Despite their renovation, the Intercités de nuit do not offer a bar car. The catering offer is limited to snacks. It is therefore better to plan ahead… Because, beyond rudimentary comfort, the main downside is delays of several hours, last minute cancellations, changes in timetables or services. “At Christmas I was four and a half hours late; the day before, the train had arrived seven hours after the scheduled time; the next day, it was deleted,” relates Aude.

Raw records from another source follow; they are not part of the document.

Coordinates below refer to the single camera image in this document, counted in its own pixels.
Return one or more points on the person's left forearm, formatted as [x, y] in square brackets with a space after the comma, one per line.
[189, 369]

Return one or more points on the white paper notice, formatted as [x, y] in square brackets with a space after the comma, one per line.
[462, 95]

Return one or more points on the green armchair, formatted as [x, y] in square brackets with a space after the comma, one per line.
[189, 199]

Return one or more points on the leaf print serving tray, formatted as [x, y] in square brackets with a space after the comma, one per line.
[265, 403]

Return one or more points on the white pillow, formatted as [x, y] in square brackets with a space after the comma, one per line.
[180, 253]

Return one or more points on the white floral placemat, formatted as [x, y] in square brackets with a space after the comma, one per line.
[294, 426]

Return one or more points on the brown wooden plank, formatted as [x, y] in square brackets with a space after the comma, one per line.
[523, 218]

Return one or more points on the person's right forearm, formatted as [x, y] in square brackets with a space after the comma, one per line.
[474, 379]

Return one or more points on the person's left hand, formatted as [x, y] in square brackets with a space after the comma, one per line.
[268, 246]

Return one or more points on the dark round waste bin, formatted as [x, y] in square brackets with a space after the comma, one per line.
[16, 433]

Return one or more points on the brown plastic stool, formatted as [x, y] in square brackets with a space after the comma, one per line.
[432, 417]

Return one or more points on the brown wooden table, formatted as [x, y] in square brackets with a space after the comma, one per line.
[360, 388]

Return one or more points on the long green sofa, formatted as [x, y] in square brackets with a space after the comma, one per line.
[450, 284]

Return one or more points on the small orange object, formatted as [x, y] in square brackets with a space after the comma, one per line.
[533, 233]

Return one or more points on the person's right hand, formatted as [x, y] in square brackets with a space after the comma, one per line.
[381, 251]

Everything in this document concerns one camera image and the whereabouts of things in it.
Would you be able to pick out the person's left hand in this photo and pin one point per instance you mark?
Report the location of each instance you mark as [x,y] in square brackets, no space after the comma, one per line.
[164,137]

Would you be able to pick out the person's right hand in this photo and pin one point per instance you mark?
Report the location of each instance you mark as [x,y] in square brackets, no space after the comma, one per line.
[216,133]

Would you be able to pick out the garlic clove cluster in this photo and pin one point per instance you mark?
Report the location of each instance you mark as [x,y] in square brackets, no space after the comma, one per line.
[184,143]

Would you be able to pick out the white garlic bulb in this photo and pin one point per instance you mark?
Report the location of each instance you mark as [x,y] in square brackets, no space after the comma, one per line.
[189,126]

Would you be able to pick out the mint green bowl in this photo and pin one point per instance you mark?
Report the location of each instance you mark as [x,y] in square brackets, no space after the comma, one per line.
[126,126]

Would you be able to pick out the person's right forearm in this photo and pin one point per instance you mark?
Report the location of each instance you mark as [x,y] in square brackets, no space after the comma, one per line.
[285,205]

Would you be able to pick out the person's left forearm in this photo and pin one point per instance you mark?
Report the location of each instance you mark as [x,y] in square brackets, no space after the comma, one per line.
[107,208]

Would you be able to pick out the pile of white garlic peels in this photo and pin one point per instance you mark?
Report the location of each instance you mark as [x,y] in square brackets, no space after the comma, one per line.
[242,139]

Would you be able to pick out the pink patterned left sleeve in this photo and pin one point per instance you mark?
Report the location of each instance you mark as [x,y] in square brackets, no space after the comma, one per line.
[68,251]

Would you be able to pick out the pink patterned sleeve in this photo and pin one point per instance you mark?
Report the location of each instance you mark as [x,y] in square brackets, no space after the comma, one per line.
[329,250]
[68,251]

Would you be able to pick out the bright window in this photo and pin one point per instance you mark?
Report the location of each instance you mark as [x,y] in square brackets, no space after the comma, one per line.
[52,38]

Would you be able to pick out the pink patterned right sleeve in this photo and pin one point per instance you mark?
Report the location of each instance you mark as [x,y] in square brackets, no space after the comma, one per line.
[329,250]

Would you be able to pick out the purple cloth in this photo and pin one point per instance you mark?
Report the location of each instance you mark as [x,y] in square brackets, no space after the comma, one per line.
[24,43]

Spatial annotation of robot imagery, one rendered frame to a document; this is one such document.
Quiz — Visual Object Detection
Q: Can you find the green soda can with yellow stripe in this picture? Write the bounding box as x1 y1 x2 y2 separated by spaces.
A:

This glaring lack of reliability results from the obsolescence of the rolling stock and railway infrastructure. Well aware of the handicap, the State has planned to renew the cars by 2030. In the meantime, travelers are philosophical: “I complained a lot about the delays, but I know there are problems on the day train too,” puts Aude into perspective. As for Ariane, although she has decided to reduce her number of monthly return trips, she assures that she remains faithful to this mode of transport: “Despite all the worries, I always enjoy taking the night train. »

Night connections

  • Yesterday: France has experienced a very dense network of night trains, from Paris but also between regions. With the democratization of the car, the TGV and air transport, the offer was reduced in the 1980s. In 2016, only two connections remained (the Pyrenees and the Alps)
  • Today: Since the end of 2023, France has ten terminals accessible by night trains, but only from Paris. Eight nationals*: Aurillac, Albi, Briançon, Cerbère, Latour-de-Carol, Nice, Tarbes, Toulouse (There are no longer any cross lines); and two international ones: Vienna (Austria) and Berlin (Germany).
  • Tomorrow: From December 2024, the Paris-Aurillac should switch to a daily schedule, compared to two round trips per week today. The Paris-Vienna/Berlin could also become daily during the last quarter of 2024. At the end of the year, Lyon could be served by the Barcelona-Zürich line, carried by the Austrian company OBB, while the company European Sleepers is studying the operation of an Amsterdam-Barcelona route, via Lille (North), Avignon (Vaucluse), Montpellier (Hérault) and Perpignan (Pyrénées-Orientales). Waiting for the French company Midnight Trains to relaunch a Paris-Venice (Italy) route in 2026?